→ Saved data entries
────────────────────────────────────────

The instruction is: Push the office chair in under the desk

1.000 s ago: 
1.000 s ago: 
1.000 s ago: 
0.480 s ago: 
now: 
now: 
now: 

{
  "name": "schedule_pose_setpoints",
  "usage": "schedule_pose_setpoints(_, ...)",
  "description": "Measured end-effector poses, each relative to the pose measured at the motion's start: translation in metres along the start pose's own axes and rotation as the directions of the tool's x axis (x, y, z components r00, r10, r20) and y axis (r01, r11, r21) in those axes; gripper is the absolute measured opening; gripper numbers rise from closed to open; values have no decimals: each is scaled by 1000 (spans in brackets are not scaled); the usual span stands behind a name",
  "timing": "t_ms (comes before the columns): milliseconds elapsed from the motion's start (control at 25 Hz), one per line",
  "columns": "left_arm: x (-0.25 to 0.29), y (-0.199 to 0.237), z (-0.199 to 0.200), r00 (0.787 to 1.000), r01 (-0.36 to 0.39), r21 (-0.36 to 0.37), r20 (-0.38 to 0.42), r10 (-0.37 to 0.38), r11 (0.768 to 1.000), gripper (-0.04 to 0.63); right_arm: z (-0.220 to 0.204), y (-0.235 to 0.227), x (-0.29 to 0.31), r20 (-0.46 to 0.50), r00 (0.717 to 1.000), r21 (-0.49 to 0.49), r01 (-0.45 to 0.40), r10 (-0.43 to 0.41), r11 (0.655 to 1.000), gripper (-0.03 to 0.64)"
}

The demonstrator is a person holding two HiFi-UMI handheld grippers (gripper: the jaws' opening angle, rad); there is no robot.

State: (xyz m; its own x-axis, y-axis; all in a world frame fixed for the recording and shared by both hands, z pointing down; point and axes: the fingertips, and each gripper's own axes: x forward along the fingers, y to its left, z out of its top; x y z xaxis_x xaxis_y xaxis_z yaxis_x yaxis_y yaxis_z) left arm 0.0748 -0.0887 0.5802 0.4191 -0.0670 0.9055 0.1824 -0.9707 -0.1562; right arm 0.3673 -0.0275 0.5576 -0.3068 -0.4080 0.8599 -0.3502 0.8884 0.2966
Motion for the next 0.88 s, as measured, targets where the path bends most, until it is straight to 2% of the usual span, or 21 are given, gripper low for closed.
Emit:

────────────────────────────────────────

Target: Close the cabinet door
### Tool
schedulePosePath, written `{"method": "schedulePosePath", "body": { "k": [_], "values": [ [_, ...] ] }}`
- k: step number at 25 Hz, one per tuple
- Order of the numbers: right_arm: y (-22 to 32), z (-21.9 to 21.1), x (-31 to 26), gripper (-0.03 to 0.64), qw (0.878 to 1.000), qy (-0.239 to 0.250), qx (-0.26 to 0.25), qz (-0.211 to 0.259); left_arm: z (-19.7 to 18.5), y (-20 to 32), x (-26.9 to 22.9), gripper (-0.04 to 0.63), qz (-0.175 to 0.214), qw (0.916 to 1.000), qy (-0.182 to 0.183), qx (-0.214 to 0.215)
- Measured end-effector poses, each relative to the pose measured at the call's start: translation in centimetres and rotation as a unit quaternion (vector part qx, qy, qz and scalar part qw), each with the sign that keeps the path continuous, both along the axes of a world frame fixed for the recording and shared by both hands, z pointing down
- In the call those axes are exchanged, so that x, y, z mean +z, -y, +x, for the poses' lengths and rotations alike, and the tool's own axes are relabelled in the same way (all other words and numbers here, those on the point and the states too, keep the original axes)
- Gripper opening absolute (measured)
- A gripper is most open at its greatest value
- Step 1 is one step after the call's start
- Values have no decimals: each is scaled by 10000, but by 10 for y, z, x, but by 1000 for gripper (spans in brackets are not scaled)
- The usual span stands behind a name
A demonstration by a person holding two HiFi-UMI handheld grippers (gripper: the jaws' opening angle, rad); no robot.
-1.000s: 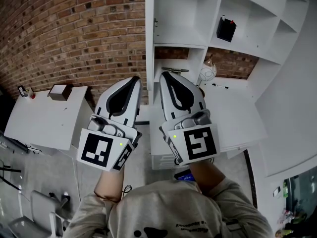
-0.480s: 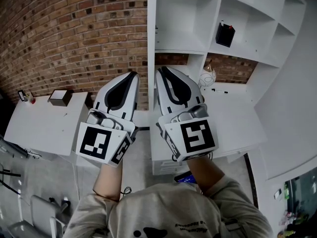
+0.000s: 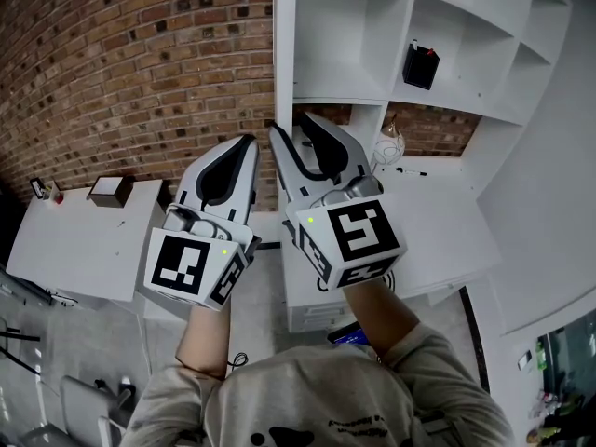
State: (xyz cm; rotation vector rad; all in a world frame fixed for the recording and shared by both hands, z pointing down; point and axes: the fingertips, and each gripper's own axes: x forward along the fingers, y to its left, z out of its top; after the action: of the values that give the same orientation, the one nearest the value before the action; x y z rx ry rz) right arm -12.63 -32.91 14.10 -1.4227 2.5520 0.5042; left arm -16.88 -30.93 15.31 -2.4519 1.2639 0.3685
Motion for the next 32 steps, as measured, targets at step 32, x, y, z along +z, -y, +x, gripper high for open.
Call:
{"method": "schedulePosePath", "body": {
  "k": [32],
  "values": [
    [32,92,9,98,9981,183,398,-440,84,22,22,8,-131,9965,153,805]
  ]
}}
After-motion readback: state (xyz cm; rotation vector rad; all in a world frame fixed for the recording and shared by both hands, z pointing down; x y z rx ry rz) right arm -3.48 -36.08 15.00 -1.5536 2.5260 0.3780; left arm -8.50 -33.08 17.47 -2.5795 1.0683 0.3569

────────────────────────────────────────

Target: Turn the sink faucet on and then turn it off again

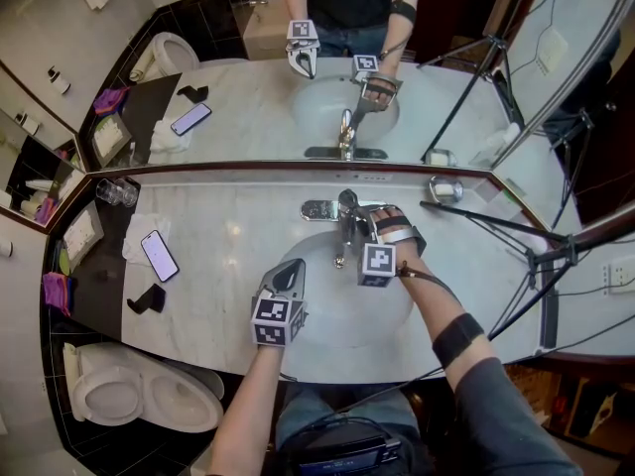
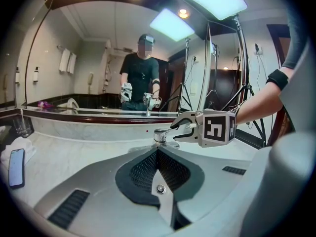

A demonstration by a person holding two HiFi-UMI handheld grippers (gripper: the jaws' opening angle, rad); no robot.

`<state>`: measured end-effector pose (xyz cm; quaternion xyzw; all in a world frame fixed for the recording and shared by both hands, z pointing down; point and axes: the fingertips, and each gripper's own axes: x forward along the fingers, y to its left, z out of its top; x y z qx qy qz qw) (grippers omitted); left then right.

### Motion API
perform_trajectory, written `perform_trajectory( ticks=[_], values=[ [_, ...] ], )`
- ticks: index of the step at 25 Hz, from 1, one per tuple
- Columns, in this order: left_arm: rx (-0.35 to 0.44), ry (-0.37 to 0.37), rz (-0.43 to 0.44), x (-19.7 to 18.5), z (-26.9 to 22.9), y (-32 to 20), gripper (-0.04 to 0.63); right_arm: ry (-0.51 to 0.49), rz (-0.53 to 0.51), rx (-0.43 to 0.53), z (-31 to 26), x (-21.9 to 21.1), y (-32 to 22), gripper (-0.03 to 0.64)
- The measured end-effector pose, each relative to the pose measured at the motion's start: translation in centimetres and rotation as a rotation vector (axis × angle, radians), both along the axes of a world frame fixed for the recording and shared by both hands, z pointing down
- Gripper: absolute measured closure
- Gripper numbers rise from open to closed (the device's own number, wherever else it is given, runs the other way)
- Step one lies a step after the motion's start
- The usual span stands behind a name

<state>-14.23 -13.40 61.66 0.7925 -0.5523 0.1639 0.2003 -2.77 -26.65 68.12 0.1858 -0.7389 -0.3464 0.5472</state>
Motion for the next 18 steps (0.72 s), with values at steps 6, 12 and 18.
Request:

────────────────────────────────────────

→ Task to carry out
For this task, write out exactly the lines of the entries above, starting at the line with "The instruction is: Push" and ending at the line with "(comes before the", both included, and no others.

→ Expected answer
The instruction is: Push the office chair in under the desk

1.000 s ago: 
1.000 s ago: 
1.000 s ago: 
0.480 s ago: 
now: 
now: 
now: 

{
  "name": "schedule_pose_setpoints",
  "usage": "schedule_pose_setpoints(_, ...)",
  "description": "Measured end-effector poses, each relative to the pose measured at the motion's start: translation in metres along the start pose's own axes and rotation as the directions of the tool's x axis (x, y, z components r00, r10, r20) and y axis (r01, r11, r21) in those axes; gripper is the absolute measured opening; gripper numbers rise from closed to open; values have no decimals: each is scaled by 1000 (spans in brackets are not scaled); the usual span stands behind a name",
  "timing": "t_ms (comes before the columns): milliseconds elapsed from the motion's start (control at 25 Hz), one per line",

Work on this exercise is now complete.